Certa noite, quando a aldeia gozava o sono pesado que antecede o acordar, fomos sacudidos por um trovão que nos pareceu despenhar directamente no chão, caindo a partir o mundo. Ouviu-se o som catastrófico de coisas a quebrar e sentimos, nítido, o arrepio da terra.  Quedei-me transida, esperando,  enquanto minha mãe saltou da cama em camisa, ai nossa senhora nos valha, e sem acender o candeeiro de petrólio começou a vestir-se e a enfiar os chinelos assegurando, aconteceu uma desgraça. Compreendi num rompante que ia sair de casa, enxotei o medo, dei um pulo da cama, aferrei-me à sua mão e corremos as duas porta fora. Na rua, o mundo começava a acinzentar e o dia espreitava em parto difícil.  Casas e vegetação dobravam-se ainda em manchas escurecidas sob a indiferença de estrelas sentadinhas e muito descansadas no firmamento. E os olhos de minha mãe a um lado e a outro, espreitando as sombras dos vizinhos a avultar. Juntando-se-lhes na beira de estrada deserta. E eu friorenta, a receber no mão a mão o cálido intravenoso de minha mãe. As vozes alvoroçadas e a meio tom, prenúncio de desgraça, o que foi, que estrondo foi aquele que até a minha cama tremeu, de que lado veio. Até que um vulto chegou correndo e largou a bomba, foi a casa que o Leão andava a fazer que caiu toda, está por terra. Apertei com força a mão de minha mãe e gemi aterrorizada, Lídia. A casa que o Leão construía destinava-se à irmã de Lídia e era contígua à casa da minha amiga. Desatámos a correr. Sombras negras na  paisagem descolorida. Eu corria de aflição, dava uma mão a minha mãe que me puxava e quase fazia voar enquanto com a outra segurava as calças do pijama por via do elástico relaxado. Apesar dos meus pés darem tudo que conseguiam e ficarem fora do chão algumas vezes, à medida que nos aproximávamos íamos ficando para trás, a minha mãe, não largues o cós das calças senão cais. E olhando-me, não tenhas medo, a tua amiga está bem, não lhe aconteceu nada, senão já sabíamos. Mas o meu coração batia descompassado da corrida e do susto, tinha que ver Lídia e certificar-me. Ainda desconhecia a história de S. Tomé e sua humana desconfiança, mas já lhe comungava o humano sentir. Na aragem desentraitada de Dezembro, minha mãe preocupava a derramar-me a doçura dos olhos, ó filha, vais apanhar uma constipação, então nem o casaco vestiste.

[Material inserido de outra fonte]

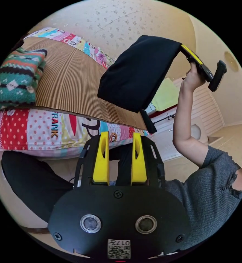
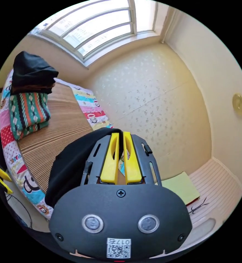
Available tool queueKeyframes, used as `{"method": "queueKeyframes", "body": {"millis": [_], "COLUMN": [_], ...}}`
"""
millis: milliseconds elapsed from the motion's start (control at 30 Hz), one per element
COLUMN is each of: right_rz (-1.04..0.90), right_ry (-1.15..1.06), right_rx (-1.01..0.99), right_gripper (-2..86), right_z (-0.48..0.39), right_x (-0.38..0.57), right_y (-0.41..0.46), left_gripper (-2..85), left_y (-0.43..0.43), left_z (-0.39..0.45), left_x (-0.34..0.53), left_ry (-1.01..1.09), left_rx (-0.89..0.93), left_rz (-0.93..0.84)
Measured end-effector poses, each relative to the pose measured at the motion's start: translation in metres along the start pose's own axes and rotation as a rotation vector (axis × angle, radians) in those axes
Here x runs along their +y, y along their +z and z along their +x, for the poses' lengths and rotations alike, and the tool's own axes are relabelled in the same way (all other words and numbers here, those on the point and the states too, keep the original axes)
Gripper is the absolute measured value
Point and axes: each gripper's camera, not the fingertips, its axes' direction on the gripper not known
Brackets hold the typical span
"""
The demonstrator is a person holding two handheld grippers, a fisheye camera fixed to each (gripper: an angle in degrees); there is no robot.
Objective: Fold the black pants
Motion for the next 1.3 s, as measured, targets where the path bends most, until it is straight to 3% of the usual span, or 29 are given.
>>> {"method": "queueKeyframes", "body": {"millis": [400, 633, 733, 867, 967, 1067, 1167, 1200, 1233, 1300], "right_rz": [0.051, 0.111, 0.153, 0.208, 0.198, 0.093, -0.356, -0.610, -0.730, -0.722], "right_ry": [0.321, 0.377, 0.403, 0.500, 0.625, 0.717, 0.757, 0.779, 0.787, 0.806], "right_rx": [0.189, 0.200, 0.220, 0.167, 0.065, -0.150, -0.426, -0.593, -0.734, -0.930], "right_gripper": [2.0, 2.2, 2.3, 2.7, 3.3, 4.5, 7.0, 9.2, 12.2, 13.7], "right_z": [0.140, 0.204, 0.240, 0.303, 0.370, 0.430, 0.459, 0.453, 0.440, 0.418], "right_x": [0.013, 0.009, 0.022, 0.059, 0.097, 0.128, 0.157, 0.179, 0.202, 0.235], "right_y": [-0.076, -0.123, -0.135, -0.128, -0.085, 0.020, 0.195, 0.262, 0.303, 0.328], "left_gripper": [17.8, 20.8, 16.8, 6.2, 5.7, 5.9, 6.8, 7.9, 9.7, 13.0], "left_y": [0.031, 0.082, 0.100, 0.081, 0.006, -0.073, -0.106, -0.106, -0.104, -0.103], "left_z": [0.042, 0.089, 0.096, 0.112, 0.126, 0.131, 0.127, 0.109, 0.080, 0.033], "left_x": [0.017, 0.004, -0.011, -0.017, -0.041, -0.100, -0.187, -0.225, -0.255, -0.274], "left_ry": [0.196, 0.301, 0.290, 0.413, 0.422, 0.383, 0.325, 0.245, 0.114, -0.090], "left_rx": [-0.035, -0.375, -0.513, -0.449, -0.474, -0.465, -0.637, -0.755, -0.825, -0.788], "left_rz": [-0.023, -0.008, -0.037, -0.008, 0.089, 0.137, 0.130, 0.088, 0.028, -0.046]}}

Ainda nem bem tínhamos chegado e já me desatava, já venho. E voei para a casa. À porta, um monte de gente cheia de conversa sussurrada aglomerava em sururu que voava baixo por via da hora, temendo espantar a apresentação do dia. Completamente despercebida, entrei pela porta da cozinha saltando tijolos, paus e pedras a esmo e estaquei abandonada de forças, o coração a descansar no novelo que me dava as costas, acocorado  junto à brevidade do  lume de chão. Com a adrenalina a descer súbita, as pernas fraquejavam à medida que tentava  aproximar-me dela.